## Task objective
All the lines below should be set down exactly, with no picture carried into the copy.

........

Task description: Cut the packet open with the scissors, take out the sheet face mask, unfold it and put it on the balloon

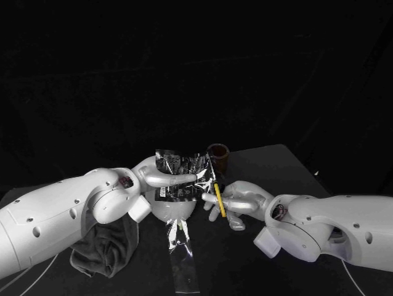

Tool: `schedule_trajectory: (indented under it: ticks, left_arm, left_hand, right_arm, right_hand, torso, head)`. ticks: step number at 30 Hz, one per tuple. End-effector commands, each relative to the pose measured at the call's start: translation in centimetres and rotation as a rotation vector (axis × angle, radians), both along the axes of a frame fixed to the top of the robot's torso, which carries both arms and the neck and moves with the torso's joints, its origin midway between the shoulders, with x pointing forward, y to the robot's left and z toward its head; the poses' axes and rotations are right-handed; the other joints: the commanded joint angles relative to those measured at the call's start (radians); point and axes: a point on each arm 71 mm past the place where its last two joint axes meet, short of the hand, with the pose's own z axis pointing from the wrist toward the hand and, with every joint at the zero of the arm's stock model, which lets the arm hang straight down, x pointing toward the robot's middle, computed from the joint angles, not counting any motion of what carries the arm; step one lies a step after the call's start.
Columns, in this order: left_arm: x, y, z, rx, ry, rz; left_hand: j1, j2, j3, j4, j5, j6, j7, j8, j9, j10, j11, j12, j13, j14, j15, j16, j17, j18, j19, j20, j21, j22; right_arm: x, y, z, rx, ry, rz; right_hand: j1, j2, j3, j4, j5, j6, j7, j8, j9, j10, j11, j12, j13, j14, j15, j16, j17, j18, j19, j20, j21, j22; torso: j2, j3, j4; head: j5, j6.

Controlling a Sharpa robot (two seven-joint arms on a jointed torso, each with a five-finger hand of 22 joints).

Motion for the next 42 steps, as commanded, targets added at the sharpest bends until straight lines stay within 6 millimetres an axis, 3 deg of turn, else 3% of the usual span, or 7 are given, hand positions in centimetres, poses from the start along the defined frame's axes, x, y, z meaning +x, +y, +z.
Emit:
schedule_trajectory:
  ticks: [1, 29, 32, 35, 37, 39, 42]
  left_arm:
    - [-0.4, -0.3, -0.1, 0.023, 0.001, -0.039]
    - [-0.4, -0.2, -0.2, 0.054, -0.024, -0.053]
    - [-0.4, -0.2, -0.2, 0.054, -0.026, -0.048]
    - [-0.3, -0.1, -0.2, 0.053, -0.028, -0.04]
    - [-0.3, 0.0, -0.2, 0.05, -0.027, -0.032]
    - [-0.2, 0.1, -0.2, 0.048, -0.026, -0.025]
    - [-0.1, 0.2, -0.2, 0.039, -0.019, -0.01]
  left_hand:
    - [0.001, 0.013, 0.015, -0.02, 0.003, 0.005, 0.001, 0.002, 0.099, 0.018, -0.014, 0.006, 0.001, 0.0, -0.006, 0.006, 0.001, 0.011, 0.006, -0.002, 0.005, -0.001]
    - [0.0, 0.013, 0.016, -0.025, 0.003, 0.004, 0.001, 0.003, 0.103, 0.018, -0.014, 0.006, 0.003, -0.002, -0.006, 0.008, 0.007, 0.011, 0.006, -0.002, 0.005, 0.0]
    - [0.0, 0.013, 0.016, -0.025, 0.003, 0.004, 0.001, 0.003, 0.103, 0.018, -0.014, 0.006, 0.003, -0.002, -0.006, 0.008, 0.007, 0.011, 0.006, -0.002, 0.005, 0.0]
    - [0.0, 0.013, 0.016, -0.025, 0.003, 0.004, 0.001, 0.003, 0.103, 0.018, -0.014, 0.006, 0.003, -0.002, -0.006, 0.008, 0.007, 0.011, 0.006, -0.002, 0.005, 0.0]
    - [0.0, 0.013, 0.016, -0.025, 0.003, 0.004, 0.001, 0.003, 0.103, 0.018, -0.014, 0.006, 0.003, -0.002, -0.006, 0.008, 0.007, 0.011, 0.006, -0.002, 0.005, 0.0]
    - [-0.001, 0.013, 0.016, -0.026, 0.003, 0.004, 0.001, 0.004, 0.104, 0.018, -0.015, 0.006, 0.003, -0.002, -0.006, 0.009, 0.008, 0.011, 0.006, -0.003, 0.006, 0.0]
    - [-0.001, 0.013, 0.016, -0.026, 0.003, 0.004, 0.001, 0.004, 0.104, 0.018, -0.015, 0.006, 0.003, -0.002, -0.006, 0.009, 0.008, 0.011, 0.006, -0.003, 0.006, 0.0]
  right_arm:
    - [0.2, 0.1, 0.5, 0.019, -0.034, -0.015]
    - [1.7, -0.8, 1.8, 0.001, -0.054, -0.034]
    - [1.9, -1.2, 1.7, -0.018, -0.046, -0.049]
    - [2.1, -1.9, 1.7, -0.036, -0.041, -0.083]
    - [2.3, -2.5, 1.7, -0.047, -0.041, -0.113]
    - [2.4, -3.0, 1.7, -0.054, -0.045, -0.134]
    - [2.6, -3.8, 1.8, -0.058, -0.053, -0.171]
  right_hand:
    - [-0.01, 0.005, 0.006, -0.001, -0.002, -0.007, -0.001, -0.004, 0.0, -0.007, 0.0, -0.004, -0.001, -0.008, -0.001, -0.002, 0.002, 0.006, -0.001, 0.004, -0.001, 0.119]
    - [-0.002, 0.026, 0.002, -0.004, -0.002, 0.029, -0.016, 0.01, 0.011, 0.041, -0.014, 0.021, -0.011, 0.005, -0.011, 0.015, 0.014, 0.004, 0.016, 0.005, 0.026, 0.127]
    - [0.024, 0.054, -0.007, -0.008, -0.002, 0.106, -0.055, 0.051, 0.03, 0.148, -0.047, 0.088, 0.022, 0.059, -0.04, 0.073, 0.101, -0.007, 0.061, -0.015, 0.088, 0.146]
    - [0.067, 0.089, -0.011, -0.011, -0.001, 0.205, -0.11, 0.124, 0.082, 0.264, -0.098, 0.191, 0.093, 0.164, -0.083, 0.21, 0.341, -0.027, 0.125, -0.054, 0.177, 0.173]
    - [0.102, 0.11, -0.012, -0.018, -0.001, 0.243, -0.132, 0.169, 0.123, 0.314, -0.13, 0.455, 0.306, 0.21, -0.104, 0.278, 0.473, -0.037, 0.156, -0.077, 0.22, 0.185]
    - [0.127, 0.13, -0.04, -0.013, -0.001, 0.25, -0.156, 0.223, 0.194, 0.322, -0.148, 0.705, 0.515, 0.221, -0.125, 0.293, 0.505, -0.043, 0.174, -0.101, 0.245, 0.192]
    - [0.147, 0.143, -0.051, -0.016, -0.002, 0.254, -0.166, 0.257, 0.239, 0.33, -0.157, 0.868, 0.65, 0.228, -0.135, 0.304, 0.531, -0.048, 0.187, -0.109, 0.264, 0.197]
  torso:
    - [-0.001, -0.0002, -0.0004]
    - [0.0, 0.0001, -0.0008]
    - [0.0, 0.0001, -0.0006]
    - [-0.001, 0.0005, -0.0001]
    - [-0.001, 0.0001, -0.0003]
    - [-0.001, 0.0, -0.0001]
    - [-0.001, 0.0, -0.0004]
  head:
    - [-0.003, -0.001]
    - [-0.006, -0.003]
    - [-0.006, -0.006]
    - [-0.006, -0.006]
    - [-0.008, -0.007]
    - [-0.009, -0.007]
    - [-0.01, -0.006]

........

## Output of the task
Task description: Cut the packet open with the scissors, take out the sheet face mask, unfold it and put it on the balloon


Tool: `schedule_trajectory: (indented under it: ticks, left_arm, left_hand, right_arm, right_hand, torso, head)`. ticks: step number at 30 Hz, one per tuple. End-effector commands, each relative to the pose measured at the call's start: translation in centimetres and rotation as a rotation vector (axis × angle, radians), both along the axes of a frame fixed to the top of the robot's torso, which carries both arms and the neck and moves with the torso's joints, its origin midway between the shoulders, with x pointing forward, y to the robot's left and z toward its head; the poses' axes and rotations are right-handed; the other joints: the commanded joint angles relative to those measured at the call's start (radians); point and axes: a point on each arm 71 mm past the place where its last two joint axes meet, short of the hand, with the pose's own z axis pointing from the wrist toward the hand and, with every joint at the zero of the arm's stock model, which lets the arm hang straight down, x pointing toward the robot's middle, computed from the joint angles, not counting any motion of what carries the arm; step one lies a step after the call's start.
Columns, in this order: left_arm: x, y, z, rx, ry, rz; left_hand: j1, j2, j3, j4, j5, j6, j7, j8, j9, j10, j11, j12, j13, j14, j15, j16, j17, j18, j19, j20, j21, j22; right_arm: x, y, z, rx, ry, rz; right_hand: j1, j2, j3, j4, j5, j6, j7, j8, j9, j10, j11, j12, j13, j14, j15, j16, j17, j18, j19, j20, j21, j22; torso: j2, j3, j4; head: j5, j6.

Controlling a Sharpa robot (two seven-joint arms on a jointed torso, each with a five-finger hand of 22 joints).

Motion for the next 42 steps, as commanded, targets added at the sharpest bends until straight lines stay within 6 millimetres an axis, 3 deg of turn, else 3% of the usual span, or 7 are given, hand positions in centimetres, poses from the start along the defined frame's axes, x, y, z meaning +x, +y, +z.
Emit:
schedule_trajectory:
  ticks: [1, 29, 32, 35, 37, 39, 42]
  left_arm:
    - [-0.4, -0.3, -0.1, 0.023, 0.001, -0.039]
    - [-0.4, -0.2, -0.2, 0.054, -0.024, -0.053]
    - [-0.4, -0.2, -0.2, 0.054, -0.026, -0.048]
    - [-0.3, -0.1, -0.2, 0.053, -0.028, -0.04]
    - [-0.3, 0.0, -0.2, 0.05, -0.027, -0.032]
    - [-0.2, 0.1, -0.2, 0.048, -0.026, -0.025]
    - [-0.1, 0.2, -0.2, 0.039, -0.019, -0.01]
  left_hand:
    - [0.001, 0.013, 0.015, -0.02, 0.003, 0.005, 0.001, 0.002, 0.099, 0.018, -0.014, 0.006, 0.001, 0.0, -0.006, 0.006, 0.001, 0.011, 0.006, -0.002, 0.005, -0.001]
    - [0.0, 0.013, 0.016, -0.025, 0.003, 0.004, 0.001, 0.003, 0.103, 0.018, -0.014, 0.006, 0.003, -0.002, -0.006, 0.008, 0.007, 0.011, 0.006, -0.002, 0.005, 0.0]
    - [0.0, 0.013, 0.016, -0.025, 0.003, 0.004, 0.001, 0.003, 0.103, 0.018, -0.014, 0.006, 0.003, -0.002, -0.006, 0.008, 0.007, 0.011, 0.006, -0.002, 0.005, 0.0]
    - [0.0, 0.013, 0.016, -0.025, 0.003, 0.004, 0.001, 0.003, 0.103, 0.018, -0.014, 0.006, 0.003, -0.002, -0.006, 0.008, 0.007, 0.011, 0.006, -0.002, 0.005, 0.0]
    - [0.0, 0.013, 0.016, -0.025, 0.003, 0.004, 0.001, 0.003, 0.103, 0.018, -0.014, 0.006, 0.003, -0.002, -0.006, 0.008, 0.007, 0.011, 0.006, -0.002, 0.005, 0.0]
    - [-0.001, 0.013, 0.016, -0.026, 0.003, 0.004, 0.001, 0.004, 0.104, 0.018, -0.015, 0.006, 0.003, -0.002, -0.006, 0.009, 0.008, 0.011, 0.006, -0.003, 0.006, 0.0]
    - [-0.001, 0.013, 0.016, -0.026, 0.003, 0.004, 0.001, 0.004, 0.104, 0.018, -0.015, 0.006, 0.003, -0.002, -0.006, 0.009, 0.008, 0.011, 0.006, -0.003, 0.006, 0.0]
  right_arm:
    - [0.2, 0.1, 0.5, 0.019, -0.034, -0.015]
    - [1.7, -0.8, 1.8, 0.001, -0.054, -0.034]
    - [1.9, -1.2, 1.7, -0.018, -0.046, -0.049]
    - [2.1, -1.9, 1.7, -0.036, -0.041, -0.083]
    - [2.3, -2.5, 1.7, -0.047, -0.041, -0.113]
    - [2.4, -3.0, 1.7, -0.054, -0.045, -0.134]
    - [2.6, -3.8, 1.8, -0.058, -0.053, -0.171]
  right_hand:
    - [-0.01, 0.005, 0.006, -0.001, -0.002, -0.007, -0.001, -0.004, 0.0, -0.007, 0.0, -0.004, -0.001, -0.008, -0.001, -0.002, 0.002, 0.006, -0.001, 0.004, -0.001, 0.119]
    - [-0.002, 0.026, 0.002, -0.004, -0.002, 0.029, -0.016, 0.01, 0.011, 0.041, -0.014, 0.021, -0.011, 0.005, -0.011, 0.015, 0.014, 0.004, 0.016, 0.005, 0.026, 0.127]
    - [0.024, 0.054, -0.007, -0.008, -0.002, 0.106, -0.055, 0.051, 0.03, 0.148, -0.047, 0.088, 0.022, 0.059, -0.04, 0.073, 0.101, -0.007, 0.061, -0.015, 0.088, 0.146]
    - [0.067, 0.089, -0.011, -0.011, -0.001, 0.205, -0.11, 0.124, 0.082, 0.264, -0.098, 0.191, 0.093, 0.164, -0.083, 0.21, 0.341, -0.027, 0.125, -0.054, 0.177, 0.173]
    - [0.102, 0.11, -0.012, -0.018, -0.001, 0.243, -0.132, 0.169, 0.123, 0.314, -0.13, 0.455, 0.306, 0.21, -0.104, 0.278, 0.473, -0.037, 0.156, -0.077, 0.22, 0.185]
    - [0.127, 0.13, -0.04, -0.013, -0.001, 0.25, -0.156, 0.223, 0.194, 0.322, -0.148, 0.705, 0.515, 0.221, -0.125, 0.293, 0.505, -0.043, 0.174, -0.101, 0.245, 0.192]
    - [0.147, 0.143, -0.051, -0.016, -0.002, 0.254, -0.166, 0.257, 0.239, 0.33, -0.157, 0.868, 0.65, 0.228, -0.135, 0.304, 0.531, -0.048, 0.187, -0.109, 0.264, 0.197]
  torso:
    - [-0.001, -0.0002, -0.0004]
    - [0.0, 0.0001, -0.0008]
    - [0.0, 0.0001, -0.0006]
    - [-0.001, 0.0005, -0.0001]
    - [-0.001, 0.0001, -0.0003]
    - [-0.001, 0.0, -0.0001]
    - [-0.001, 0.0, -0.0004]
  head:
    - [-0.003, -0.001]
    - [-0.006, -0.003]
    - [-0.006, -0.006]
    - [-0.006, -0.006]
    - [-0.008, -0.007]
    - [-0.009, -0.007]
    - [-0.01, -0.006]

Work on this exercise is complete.